人口過剰

というわけで、辞書・事典の類を見ていると良くあることですが、気づくとにやにやしながらまったく関係のない項目を眺めているわけです。

で、今回気になったのは「信仰」の定義。

定番の岩波の『哲学・思想事典』では、宗教ごとの信仰の「歴史」などはすげー長く書いてあって、私などは40行目くらいのアンセルムスの「知解せんがために我信ず」あたりで猛烈な睡魔に襲われるわけですが、信仰の「定義」はしないわけです。
定義なので短くないと、私のような単純な人間には分かりません。

とはいえ、wiki先生は私としては0点です。
いくつか挙げられていますが、最初にあるのは、

神や仏などを信じること。また、ある宗教を信じて、その教えをよりどころとすること。

というものです。

おそらく「信仰」を調べている人の少なからずは、「神や仏などを信じること」そして「ある宗教を信じて、その教えをよりどころとすること」自体がどういうことなのかを調べているわけなので、この答えはあまりうれしくないはずです。

上のものに続いて、

・人やものごとを信用・信頼すること。
・証拠抜きで確信を持つこと。またそれらを信じることを正当化する要因。

とありますが、一つ目は信用・信頼という言葉が信仰の類義語だと言っているだけだし、二つ目については「証拠があってはいけないのか」といった素朴な疑問や、

「信じることを正当化する要因」って信仰は「要因」なのかという疑問が生じてくるというか、

これを書き換えると「信仰は信じることを正当化する要因である」となってしまい、ますます分からなくなります。

おそらく、信仰は目に見えないし触れないので、もともと定義しにくいのでしょうが、今のところ一番しっくり来たのは次のもの。

他人が言っていることを理解できると思い、相手が真実を忠実に伝えていると信頼して、他人のことばを受け入れること。
    ジョン・ハードン編『カトリック小事典』エンデルレ書店

これも厳密に見れば瑕疵はあるのでせうが、「他人が言っていることを理解できると思い」という部分が個人的には好きです。

なんかものすごく上から目線で、優れた定義に特有の身もふたもない感じが漂っているのが素晴らしいと思います。

「信仰行為」の

神によって啓示されたいくつかの真理に対して自発的に表明する知性の同意

というのも秀逸です。

具体例として、聖体の前でひざまづくことや、使途信条を唱えることなどが挙げられていますが、
実際そうしている方々の横にいって、「あ、それ、知性の自発的同意ですよ、よかったですね〜」とか言ったらひっぱたかれることは間違いありません。

ちなみに、wikiが信仰とほぼ等価とする「信頼」を見てみると、

信頼とは、相手を信用し、頼りにすること

とか書いてあるわけですが、これは信頼を「信」と「頼」に分けてみただけですよね。

しかし、wikiが優れているのは、「信頼」の項目に、

信頼(のぶより)は、日本人の人名の一つ。
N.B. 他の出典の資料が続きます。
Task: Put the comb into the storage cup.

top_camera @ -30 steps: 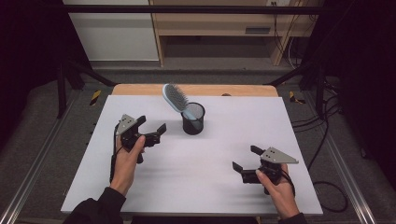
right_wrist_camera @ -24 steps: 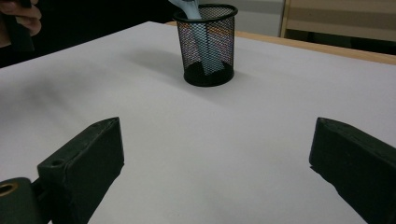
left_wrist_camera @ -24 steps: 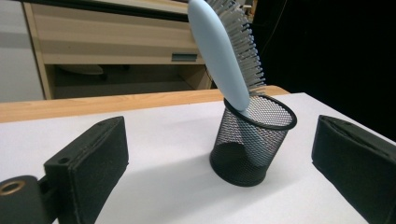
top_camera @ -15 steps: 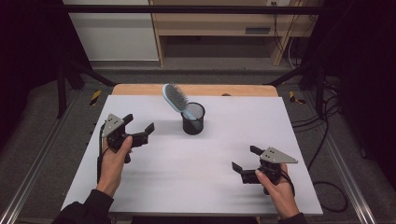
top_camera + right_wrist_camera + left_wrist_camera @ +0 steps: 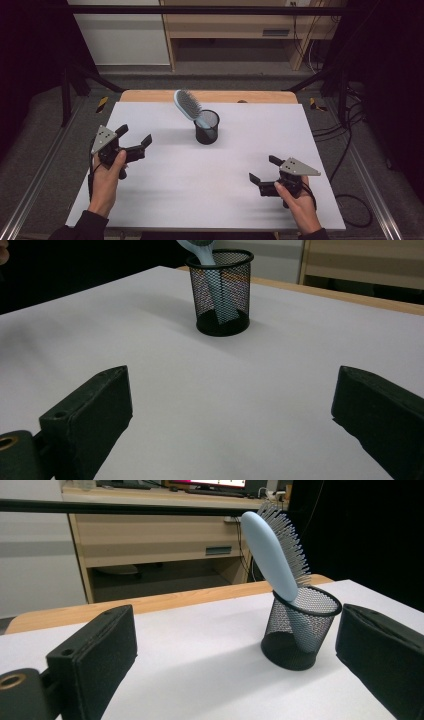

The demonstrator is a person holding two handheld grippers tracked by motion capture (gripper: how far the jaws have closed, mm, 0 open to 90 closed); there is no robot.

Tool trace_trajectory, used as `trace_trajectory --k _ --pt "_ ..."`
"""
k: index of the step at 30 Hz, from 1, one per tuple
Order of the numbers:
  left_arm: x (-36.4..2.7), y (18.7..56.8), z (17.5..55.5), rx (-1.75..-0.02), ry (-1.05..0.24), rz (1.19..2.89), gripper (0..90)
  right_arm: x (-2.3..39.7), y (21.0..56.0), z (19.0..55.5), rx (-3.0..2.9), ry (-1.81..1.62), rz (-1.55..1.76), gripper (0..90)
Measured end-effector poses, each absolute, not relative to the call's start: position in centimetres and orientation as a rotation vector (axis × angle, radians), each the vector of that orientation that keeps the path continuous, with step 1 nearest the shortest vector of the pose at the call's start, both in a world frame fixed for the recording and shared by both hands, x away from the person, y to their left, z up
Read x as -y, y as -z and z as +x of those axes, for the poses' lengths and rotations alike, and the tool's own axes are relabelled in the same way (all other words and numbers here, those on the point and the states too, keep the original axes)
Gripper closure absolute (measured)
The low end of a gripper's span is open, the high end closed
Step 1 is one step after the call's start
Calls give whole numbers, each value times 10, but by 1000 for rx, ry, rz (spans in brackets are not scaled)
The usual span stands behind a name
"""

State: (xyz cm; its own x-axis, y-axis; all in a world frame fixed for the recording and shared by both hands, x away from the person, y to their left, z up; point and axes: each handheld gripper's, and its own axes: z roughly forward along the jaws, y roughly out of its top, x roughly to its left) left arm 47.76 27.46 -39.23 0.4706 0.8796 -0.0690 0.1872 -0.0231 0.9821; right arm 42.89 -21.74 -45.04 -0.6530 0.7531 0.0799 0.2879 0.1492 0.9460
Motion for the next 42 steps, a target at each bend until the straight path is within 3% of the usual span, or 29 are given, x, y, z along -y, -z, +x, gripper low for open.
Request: trace_trajectory --k 19,42 --pt "-306 392 450 -992 -776 1524 29 227 450 430 -2004 -1492 988 34" --pt "-334 421 431 -1027 -822 1502 29 248 451 434 -1924 -1428 1013 40"
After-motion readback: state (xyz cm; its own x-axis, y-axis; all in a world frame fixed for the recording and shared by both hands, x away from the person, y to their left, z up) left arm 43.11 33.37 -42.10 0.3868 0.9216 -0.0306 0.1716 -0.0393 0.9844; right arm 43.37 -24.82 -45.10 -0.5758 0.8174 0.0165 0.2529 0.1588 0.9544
藤原信頼など。

とか青天霹靂なことが書いてあって、気づくと、後白河上皇をケツもちにして平治の乱を起こしたおじさんについて読んでいることなのでせうね。

ちなみに、カトリック小事典が優れているのは、「信仰箇条」のすぐ下に「人口過剰」とかあって、ん?関係なくねーかとか一瞬思うのですが、ちょっと読んでみると、

人口過剰は増加する世界人口に地球の資源が足りなくなるという「一部の統計学者の説」で、

みんな心配しているのかもしれないけれど、それはあくまで「人間の懸念」に過ぎなくて、

科学進歩を促したのと同じ神の摂理が人口増加の問題も解決してくれるのでみんな心配するな、みたいなことが書いてあるわけで、すごく安心できるわけです。

あるいは、「ヴァチカン秘密記録文庫」なんてのを引くと「聖座の秘密文書の保管所」とあって、

いや、色々すげーのあるんだろうな〜とか思うわけですが、

続けて読んでいくと、

まずパピルス変質、引越し、政変のせいでインノケンティウス3世(1161〜1216)以前の文書はほぼ全滅、

で、今度は19世紀にナポレオン氏が乱入してきてパリに引越しさせられて、ボナパルト氏の失脚以後にローマに再度引越しするわけですが、

引越しごとに「多くの文書が失われた」そうですが、いや〜、日通とかクロネコの方なんかが見たら失神しそうなあまりにラテン系な仕事ですね。